Would you please set down the data again exactly as given, excluding the pictures?

*** DATA SHOWN ***

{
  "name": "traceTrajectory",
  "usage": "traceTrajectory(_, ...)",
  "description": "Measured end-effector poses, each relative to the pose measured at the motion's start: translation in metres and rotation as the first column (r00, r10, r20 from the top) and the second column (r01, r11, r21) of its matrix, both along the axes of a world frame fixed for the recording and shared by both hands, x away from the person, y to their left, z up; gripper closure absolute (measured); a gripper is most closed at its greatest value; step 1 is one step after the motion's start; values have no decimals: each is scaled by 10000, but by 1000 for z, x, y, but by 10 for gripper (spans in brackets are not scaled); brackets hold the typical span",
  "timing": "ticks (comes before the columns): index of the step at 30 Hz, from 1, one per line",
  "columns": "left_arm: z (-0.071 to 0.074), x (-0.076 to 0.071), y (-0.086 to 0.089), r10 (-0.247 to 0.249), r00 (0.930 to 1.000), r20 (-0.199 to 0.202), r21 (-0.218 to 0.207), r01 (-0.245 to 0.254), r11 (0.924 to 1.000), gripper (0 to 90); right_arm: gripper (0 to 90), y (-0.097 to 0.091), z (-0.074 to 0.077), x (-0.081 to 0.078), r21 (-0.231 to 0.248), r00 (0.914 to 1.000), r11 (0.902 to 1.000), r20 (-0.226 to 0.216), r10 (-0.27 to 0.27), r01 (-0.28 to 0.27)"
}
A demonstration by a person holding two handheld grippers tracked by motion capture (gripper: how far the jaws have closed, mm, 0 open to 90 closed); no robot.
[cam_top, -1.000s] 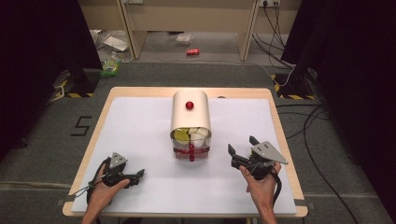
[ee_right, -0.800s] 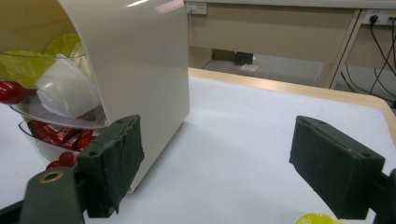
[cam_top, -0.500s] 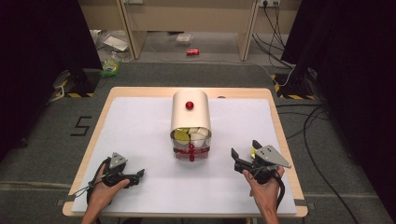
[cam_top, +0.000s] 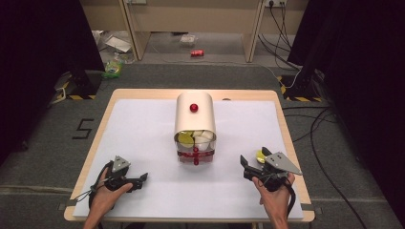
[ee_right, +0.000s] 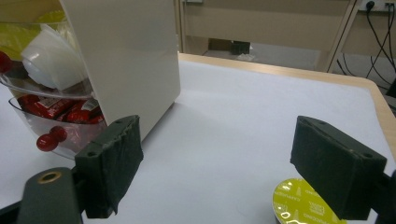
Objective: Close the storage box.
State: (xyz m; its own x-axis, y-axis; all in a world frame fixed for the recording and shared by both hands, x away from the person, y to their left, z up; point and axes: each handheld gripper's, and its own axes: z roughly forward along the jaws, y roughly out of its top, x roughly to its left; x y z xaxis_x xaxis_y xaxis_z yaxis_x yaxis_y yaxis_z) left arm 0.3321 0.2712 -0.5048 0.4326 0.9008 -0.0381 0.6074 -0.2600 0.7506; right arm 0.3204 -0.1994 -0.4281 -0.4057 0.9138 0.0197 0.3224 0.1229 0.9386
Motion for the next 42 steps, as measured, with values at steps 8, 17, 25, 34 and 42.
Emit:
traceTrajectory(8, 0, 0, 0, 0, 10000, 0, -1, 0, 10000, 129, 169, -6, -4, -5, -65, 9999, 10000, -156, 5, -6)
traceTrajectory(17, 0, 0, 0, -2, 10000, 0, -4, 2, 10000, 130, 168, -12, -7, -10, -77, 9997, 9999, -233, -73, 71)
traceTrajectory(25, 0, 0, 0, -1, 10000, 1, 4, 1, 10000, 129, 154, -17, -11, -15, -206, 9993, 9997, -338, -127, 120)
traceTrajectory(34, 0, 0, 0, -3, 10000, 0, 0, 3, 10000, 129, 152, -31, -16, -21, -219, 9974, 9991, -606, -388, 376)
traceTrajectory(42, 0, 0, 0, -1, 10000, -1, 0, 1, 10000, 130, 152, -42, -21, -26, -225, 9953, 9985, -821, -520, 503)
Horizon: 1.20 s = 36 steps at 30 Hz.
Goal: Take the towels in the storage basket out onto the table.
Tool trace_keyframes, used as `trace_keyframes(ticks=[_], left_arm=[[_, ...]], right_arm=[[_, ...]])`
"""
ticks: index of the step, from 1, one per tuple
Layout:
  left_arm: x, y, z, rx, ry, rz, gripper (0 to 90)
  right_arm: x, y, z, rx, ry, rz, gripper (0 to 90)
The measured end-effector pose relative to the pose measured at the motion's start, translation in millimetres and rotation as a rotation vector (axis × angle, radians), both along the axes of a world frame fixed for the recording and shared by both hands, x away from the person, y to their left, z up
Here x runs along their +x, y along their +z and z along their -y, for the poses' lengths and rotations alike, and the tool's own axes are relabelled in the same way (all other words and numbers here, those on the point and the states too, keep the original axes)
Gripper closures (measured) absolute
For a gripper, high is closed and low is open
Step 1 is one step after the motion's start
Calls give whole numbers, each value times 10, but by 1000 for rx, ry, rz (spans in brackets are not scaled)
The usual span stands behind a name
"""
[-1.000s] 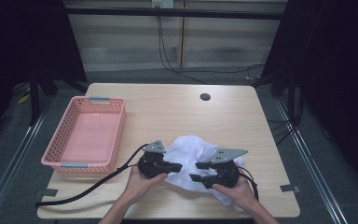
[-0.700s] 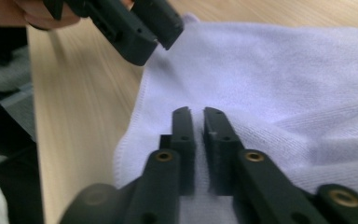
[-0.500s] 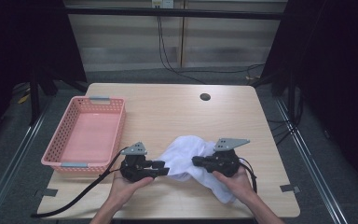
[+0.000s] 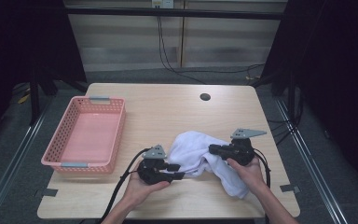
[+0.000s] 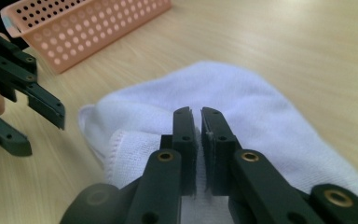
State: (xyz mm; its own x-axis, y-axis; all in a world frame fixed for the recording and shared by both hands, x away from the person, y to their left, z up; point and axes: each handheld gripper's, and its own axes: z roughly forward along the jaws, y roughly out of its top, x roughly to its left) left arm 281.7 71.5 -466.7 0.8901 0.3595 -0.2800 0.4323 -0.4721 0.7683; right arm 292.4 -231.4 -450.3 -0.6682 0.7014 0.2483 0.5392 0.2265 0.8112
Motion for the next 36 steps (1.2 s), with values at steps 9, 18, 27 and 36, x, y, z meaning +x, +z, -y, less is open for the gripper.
trace_keyframes(ticks=[9, 18, 27, 36], left_arm=[[167, -266, 139, 125, 58, 79, 617], [260, -136, -89, 10, 56, 31, 870], [327, 117, -107, -126, 73, 46, 871], [371, 295, 20, -177, 85, 67, 846]], right_arm=[[-171, -393, -107, -125, 77, -125, 815], [-411, -411, -358, -86, 215, -199, 788], [-405, -100, -492, -23, 191, -37, 424], [-194, -148, -500, -108, 93, 4, 808]])
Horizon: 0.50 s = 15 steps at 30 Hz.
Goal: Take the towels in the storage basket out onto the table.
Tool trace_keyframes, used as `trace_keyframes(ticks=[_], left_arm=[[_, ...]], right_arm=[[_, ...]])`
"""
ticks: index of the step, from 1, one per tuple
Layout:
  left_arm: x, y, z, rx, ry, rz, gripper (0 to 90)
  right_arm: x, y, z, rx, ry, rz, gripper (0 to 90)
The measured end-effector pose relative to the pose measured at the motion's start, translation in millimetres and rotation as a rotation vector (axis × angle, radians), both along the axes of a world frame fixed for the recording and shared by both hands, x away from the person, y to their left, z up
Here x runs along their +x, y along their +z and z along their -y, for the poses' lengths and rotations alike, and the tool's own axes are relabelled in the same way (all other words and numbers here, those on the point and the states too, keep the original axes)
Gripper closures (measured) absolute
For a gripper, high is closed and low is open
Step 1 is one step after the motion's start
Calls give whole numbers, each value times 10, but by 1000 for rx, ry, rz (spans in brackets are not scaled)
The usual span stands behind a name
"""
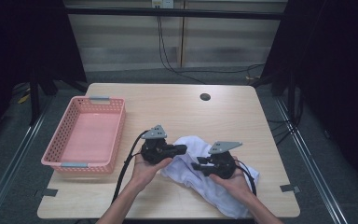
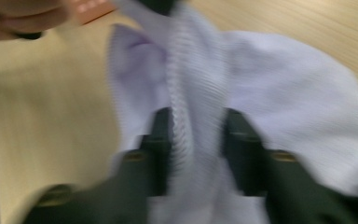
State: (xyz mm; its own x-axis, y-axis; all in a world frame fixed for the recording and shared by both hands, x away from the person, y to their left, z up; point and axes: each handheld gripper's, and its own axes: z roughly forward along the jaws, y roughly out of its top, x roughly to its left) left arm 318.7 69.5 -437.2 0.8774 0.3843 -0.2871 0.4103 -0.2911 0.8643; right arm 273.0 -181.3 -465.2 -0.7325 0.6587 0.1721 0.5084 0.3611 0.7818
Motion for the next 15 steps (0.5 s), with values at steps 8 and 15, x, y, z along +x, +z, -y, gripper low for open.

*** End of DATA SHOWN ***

- _EXERCISE ANSWER_:
{
  "name": "traceTrajectory",
  "usage": "traceTrajectory(_, ...)",
  "description": "Measured end-effector poses, each relative to the pose measured at the motion's start: translation in metres and rotation as the first column (r00, r10, r20 from the top) and the second column (r01, r11, r21) of its matrix, both along the axes of a world frame fixed for the recording and shared by both hands, x away from the person, y to their left, z up; gripper closure absolute (measured); a gripper is most closed at its greatest value; step 1 is one step after the motion's start; values have no decimals: each is scaled by 10000, but by 1000 for z, x, y, but by 10 for gripper (spans in brackets are not scaled); brackets hold the typical span",
  "timing": "ticks (comes before the columns): index of the step at 30 Hz, from 1, one per line",
  "columns": "left_arm: z (-0.071 to 0.074), x (-0.076 to 0.071), y (-0.086 to 0.089), r10 (-0.247 to 0.249), r00 (0.930 to 1.000), r20 (-0.199 to 0.202), r21 (-0.218 to 0.207), r01 (-0.245 to 0.254), r11 (0.924 to 1.000), gripper (0 to 90); right_arm: gripper (0 to 90), y (-0.097 to 0.091), z (-0.074 to 0.077), x (-0.081 to 0.078), r21 (-0.231 to 0.248), r00 (0.914 to 1.000), r11 (0.902 to 1.000), r20 (-0.226 to 0.216), r10 (-0.27 to 0.27), r01 (-0.28 to 0.27)"
}
A demonstration by a person holding two handheld grippers tracked by motion capture (gripper: how far the jaws have closed, mm, 0 open to 90 closed); no robot.
[cam_top, -1.000s] 
[ee_right, -0.800s] 
[cam_top, -0.500s] 
[cam_top, +0.000s] 
[ee_right, +0.000s] 
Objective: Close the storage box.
State: (xyz m; its own x-axis, y-axis; all in a world frame fixed for the recording and shared by both hands, x away from the person, y to their left, z up; point and axes: each handheld gripper's, and its own axes: z roughly forward along the jaws, y roughly out of its top, x roughly to its left; x y z xaxis_x xaxis_y xaxis_z yaxis_x yaxis_y yaxis_z) left arm 0.3321 0.2712 -0.5048 0.4326 0.9008 -0.0381 0.6074 -0.2600 0.7506; right arm 0.3204 -0.1994 -0.4281 -0.4057 0.9138 0.0197 0.3224 0.1229 0.9386
Motion for the next 42 steps, as measured, with values at steps 8, 17, 25, 34 and 42.
Emit:
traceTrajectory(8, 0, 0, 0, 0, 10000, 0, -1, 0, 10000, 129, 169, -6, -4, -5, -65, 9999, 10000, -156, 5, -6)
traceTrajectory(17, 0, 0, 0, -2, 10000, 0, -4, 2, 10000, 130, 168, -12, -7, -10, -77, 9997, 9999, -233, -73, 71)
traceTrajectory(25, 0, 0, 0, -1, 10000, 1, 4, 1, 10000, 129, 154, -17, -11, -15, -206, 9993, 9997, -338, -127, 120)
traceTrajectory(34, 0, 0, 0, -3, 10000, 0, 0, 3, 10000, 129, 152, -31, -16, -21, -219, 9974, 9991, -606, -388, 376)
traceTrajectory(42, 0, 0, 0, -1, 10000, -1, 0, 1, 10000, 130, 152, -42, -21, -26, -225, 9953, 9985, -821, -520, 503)
Horizon: 1.20 s = 36 steps at 30 Hz.
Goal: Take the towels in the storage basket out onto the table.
Tool trace_keyframes, used as `trace_keyframes(ticks=[_], left_arm=[[_, ...]], right_arm=[[_, ...]])`
"""
ticks: index of the step, from 1, one per tuple
Layout:
  left_arm: x, y, z, rx, ry, rz, gripper (0 to 90)
  right_arm: x, y, z, rx, ry, rz, gripper (0 to 90)
The measured end-effector pose relative to the pose measured at the motion's start, translation in millimetres and rotation as a rotation vector (axis × angle, radians), both along the axes of a world frame fixed for the recording and shared by both hands, x away from the person, y to their left, z up
Here x runs along their +x, y along their +z and z along their -y, for the poses' lengths and rotations alike, and the tool's own axes are relabelled in the same way (all other words and numbers here, those on the point and the states too, keep the original axes)
Gripper closures (measured) absolute
For a gripper, high is closed and low is open
Step 1 is one step after the motion's start
Calls give whole numbers, each value times 10, but by 1000 for rx, ry, rz (spans in brackets are not scaled)
The usual span stands behind a name
"""
[-1.000s] 
[-0.700s] 
[-0.500s] 
[+0.000s] 
[+0.000s] 
State: (xyz mm; its own x-axis, y-axis; all in a world frame fixed for the recording and shared by both hands, x away from the person, y to their left, z up; point and axes: each handheld gripper's, and its own axes: z roughly forward along the jaws, y roughly out of its top, x roughly to its left) left arm 281.7 71.5 -466.7 0.8901 0.3595 -0.2800 0.4323 -0.4721 0.7683; right arm 292.4 -231.4 -450.3 -0.6682 0.7014 0.2483 0.5392 0.2265 0.8112
Motion for the next 36 steps (1.2 s), with values at steps 9, 18, 27 and 36, x, y, z meaning +x, +z, -y, less is open for the gripper.
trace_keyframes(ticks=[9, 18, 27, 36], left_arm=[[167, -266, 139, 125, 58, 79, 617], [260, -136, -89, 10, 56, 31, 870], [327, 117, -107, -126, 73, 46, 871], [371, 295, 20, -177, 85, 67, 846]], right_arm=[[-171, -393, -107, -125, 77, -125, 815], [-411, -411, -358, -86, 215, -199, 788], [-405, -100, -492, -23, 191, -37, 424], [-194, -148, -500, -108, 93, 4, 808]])
Horizon: 0.50 s = 15 steps at 30 Hz.
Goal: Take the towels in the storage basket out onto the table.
Tool trace_keyframes, used as `trace_keyframes(ticks=[_], left_arm=[[_, ...]], right_arm=[[_, ...]])`
"""
ticks: index of the step, from 1, one per tuple
Layout:
  left_arm: x, y, z, rx, ry, rz, gripper (0 to 90)
  right_arm: x, y, z, rx, ry, rz, gripper (0 to 90)
The measured end-effector pose relative to the pose measured at the motion's start, translation in millimetres and rotation as a rotation vector (axis × angle, radians), both along the axes of a world frame fixed for the recording and shared by both hands, x away from the person, y to their left, z up
Here x runs along their +x, y along their +z and z along their -y, for the poses' lengths and rotations alike, and the tool's own axes are relabelled in the same way (all other words and numbers here, those on the point and the states too, keep the original axes)
Gripper closures (measured) absolute
For a gripper, high is closed and low is open
Step 1 is one step after the motion's start
Calls give whole numbers, each value times 10, but by 1000 for rx, ry, rz (spans in brackets are not scaled)
The usual span stands behind a name
"""
State: (xyz mm; its own x-axis, y-axis; all in a world frame fixed for the recording and shared by both hands, x away from the person, y to their left, z up; point and axes: each handheld gripper's, and its own axes: z roughly forward along the jaws, y roughly out of its top, x roughly to its left) left arm 318.7 69.5 -437.2 0.8774 0.3843 -0.2871 0.4103 -0.2911 0.8643; right arm 273.0 -181.3 -465.2 -0.7325 0.6587 0.1721 0.5084 0.3611 0.7818
Motion for the next 15 steps (0.5 s), with values at steps 8 and 15, x, y, z along +x, +z, -y, gripper low for open.

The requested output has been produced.